W. Sierke ws+freebsd-questions at au.dyndns.ws
Thu Jan 22 23:26:30 PST 2004


"Keith Kelly" wrote:
> > On Jan 22, 2004, at 5:24 PM, Keith Kelly wrote:
> > > I already tried (with both 4.9 and 5.1) letting the FreeBSD install
> > > proceed
> > > with fdisk's  geometry value assumptions, and what I always get is a
> > > non-bootable hard drive that gives the "Missing operating system"
> > > error at
> > > boot.
> >
> > Sufficiently old motherboards and BIOS versions don't understand the
> > LBA addressing mode used by modern drives, and are limited to seeing
> > approx 8.4 GB using the classic C/H/S values.  See whether the BIOS
> > lets you configure the drive to LBA mode rather than "automatic",
> > "C/H/S", or "extended C/H/S" mode.  If it doesn't, check to see whether
> > there is a BIOS update available for your hardware.
>
> The motherboard is not old.  It is an MSI KT4 Ultra motherboard, if I
> remember the model number correctly off the top of my head, for the Athlon
> XP architecture.  The BIOS doesn't even explicitly list what mode (LBA,
CHS,
> extended CHS) it is using to address the drive -- I just set it to "Auto",
> it detects the device name, and fills out a small listing telling me the
> C/H/S geometry it is using.  The motherboard is already running the latest
> available BIOS update from MSI.

From: "Christopher Turner" <christopher at contemplation.org>
> I have two 40Gig Seagate Baracuda IV's.
>
> The physical drive is 1023/256/63
> The BIOS detects it at 1024/255/63

I have an 80G Seagate (ST380024A) attached to an old MB (pentium socket
7(?)) with an AMI BIOS. Seagate specify the logical geometry (for Barracuda
ATA V drives) as 16383/16/63. This is also what the BIOS auto-detects the
drive as. (Note this corresponds to only 8G.) I used this as the BIOS
setting to install FreeBSD.

However, FreeBSD (4.8) wouldn't boot from the drive until I dropped the BIOS
heads setting down (to 16383/15/63).

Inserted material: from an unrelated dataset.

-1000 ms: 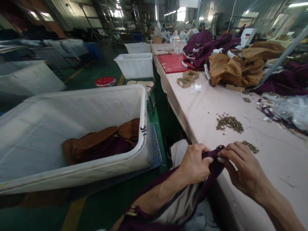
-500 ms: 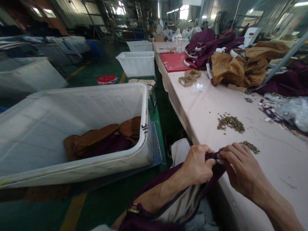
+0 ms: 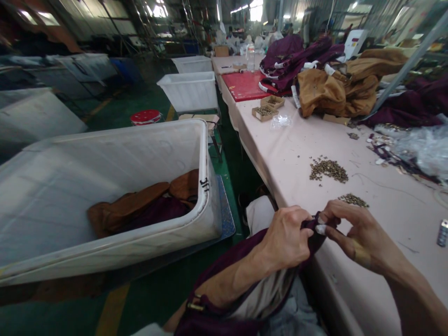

FreeBSD happily ignored this setting
change which was done after FreeBSD had been installed. I had assumed that
this was a bug in the BIOS. I wonder now whether there is some quirk in
FreeBSD's boot managers/loaders that is affected by BIOS settings (perhaps
with specific BIOSes)? The AMI BIOS has LBA, Block mode and 32-bit mode
settings enabled.

To further add to the curiosity, fdisk reports the drive as 9729/255/63
(which is 5103 sectors short of the drive's full capacity). dmesg.boot,
however, shows:

ad0: 76319MB <ST380024A> [155061/16/63] at ata0-master WDMA2

which corresponds to the drive's full capacity.